#### Supplied material

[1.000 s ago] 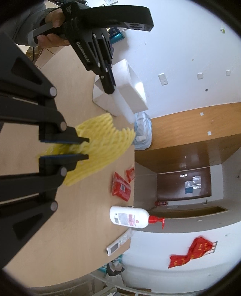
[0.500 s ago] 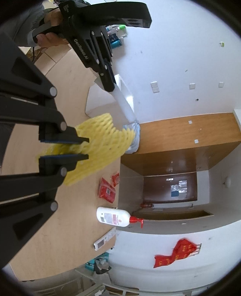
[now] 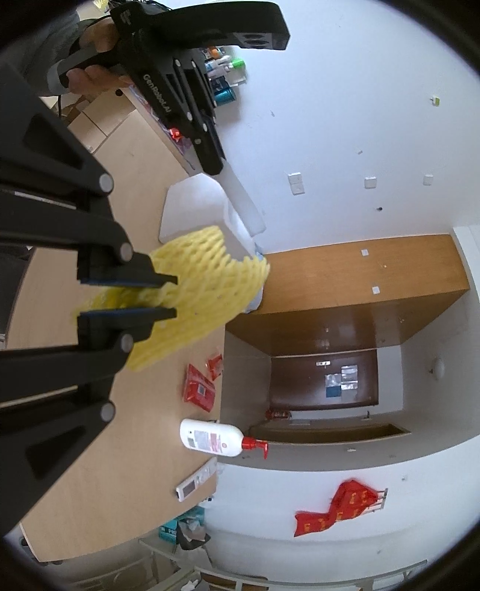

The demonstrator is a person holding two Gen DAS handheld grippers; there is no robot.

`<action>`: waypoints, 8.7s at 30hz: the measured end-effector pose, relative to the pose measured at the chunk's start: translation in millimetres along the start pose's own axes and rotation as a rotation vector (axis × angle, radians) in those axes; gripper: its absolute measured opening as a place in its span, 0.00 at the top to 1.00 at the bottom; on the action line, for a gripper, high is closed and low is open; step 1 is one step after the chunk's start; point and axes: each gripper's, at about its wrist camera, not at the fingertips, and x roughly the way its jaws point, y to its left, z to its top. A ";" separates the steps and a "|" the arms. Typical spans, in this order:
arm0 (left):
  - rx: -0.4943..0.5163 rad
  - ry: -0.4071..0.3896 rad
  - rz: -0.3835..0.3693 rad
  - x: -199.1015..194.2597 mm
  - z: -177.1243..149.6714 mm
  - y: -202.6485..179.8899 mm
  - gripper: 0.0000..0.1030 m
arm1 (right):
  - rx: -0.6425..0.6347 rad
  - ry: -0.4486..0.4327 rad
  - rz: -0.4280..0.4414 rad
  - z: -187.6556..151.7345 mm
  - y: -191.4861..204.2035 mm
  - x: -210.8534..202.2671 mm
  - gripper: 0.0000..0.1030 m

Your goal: Organize soft objects

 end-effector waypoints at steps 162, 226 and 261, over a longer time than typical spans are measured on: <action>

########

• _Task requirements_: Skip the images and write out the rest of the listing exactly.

• _Result for this exercise_:
[1.000 s ago] 
[0.500 s ago] 
[now] 

The demonstrator is a person holding two Gen DAS handheld grippers; there is no robot.

`<action>`: waypoints, 8.7s at 30hz: the measured end-effector pose, relative to the pose measured at the chunk's start: translation in millimetres along the start pose's own axes and rotation as a rotation vector (axis × angle, radians) in those axes; gripper: its absolute measured opening as a place in its span, 0.00 at the top to 1.00 at the bottom; on the action line, for a gripper, high is closed and low is open; step 1 is one step after the chunk's start; point and axes: each gripper's, at about its wrist camera, not at the fingertips, and x roughly the way its jaws point, y to its left, z to its top. A ";" separates the steps and a "|" the arms. Typical spans, in this order:
arm0 (left):
  - rx: -0.4943..0.5163 rad
  - ry: -0.4071..0.3896 rad
  - rz: -0.3835..0.3693 rad
  - x: -199.1015..194.2597 mm
  - z: -177.1243..149.6714 mm
  - y: -202.6485..179.8899 mm
  - gripper: 0.0000..0.1030 m
arm1 (right):
  - rx: -0.6425..0.6347 rad
  - ry: -0.4486..0.4327 rad
  - rz: -0.4280..0.4414 rad
  - z: -187.6556..151.7345 mm
  - y: -191.4861..204.2035 mm
  - x: -210.8534..202.2671 mm
  - gripper: 0.0000..0.1030 m

Your goal: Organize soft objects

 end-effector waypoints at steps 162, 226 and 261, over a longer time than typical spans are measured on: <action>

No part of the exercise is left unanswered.